I loved the interdisciplinary nature of COA focused on the relationship between humans and the environment. I stayed because I was constantly supported to follow my passions and interests.
What was the most valuable skill you gained while at COA, and how does it influence your career today?
The most valuable skill I gained at COA was learning to look at an issue from all possible sides — science issues are not simply science issues, they are social, political, environmental, and economic issues as well. While I have followed my passions in science post-COA, I can never treat science as a discipline on its own and am always drawing as many connections as I can so that I can be the best global citizen I can be!
What was your favorite class at COA? Why?
I have two: Trees and Shrubs of MDI during my first year and Winter Ecology during my fourth year.

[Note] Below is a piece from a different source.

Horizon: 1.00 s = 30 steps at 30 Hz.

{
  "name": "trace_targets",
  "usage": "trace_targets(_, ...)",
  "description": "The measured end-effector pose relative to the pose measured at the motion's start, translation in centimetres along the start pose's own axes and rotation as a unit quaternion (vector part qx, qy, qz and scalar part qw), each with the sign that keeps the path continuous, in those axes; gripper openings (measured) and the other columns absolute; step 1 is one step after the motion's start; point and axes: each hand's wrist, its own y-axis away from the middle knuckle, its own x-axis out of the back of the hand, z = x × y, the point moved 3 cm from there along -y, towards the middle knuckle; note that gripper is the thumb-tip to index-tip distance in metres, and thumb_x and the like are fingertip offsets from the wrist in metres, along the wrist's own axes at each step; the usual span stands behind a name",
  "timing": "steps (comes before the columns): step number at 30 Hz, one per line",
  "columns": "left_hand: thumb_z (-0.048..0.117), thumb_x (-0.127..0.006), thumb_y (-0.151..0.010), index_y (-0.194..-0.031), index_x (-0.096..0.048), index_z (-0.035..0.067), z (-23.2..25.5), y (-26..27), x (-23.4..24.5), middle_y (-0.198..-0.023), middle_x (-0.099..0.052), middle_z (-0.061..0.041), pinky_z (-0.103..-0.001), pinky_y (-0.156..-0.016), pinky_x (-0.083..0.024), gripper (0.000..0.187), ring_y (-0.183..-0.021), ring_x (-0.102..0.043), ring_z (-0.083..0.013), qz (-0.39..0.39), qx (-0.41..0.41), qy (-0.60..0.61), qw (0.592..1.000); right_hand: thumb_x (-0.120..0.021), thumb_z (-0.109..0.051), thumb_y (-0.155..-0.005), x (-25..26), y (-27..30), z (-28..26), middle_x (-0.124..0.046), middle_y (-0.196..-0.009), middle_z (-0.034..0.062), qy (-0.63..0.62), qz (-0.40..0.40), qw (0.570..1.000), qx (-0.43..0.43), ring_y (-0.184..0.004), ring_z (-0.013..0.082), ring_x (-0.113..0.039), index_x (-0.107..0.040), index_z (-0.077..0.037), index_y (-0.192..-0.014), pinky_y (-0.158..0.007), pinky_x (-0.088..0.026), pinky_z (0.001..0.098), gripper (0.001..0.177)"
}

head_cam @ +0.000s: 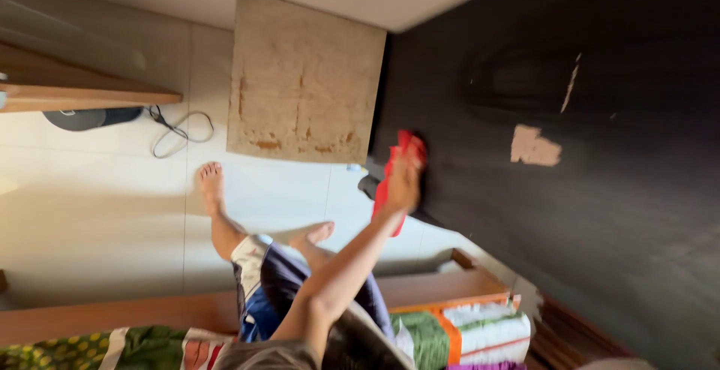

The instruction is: Cleaning and wiping the surfaces of a wooden desk and a plastic drawer unit with a red cloth.

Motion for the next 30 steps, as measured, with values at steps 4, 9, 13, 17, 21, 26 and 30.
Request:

Trees and Shrubs re-opened my eyes to my passion for botany and led me to pursue a plant-based trajectory for the rest of my time at COA. Winter Ecology, however, re-opened my eyes to my passion for all things natural history related, beyond plants, and my passion for life in winter. Realizing my penchant for these more general naturalist pursuits led me towards work in the environmental education field post-COA.
Please describe one of your most meaningful experiences at COA.
Being supported (financially and personally) to do my internship in the UK with a medical herbalist was an experience I don't think I could have gotten anywhere else and totally shaped my passions and goals for the future.
Why is a COA education still relevant — both in your own career and for current students?
I firmly believe that human ecology is the most important concept for everyone to understand in order to make this world a sustainable place for all life. No discipline or action ever stands on its own; the impacts are broader-reaching than we can ever imagine. Understanding that concept regardless of your career or academic path is vital.
Is there anything else you want to make sure others know about COA?
Absorb the interconnectedness of your classes and the splendor of the coast of Maine.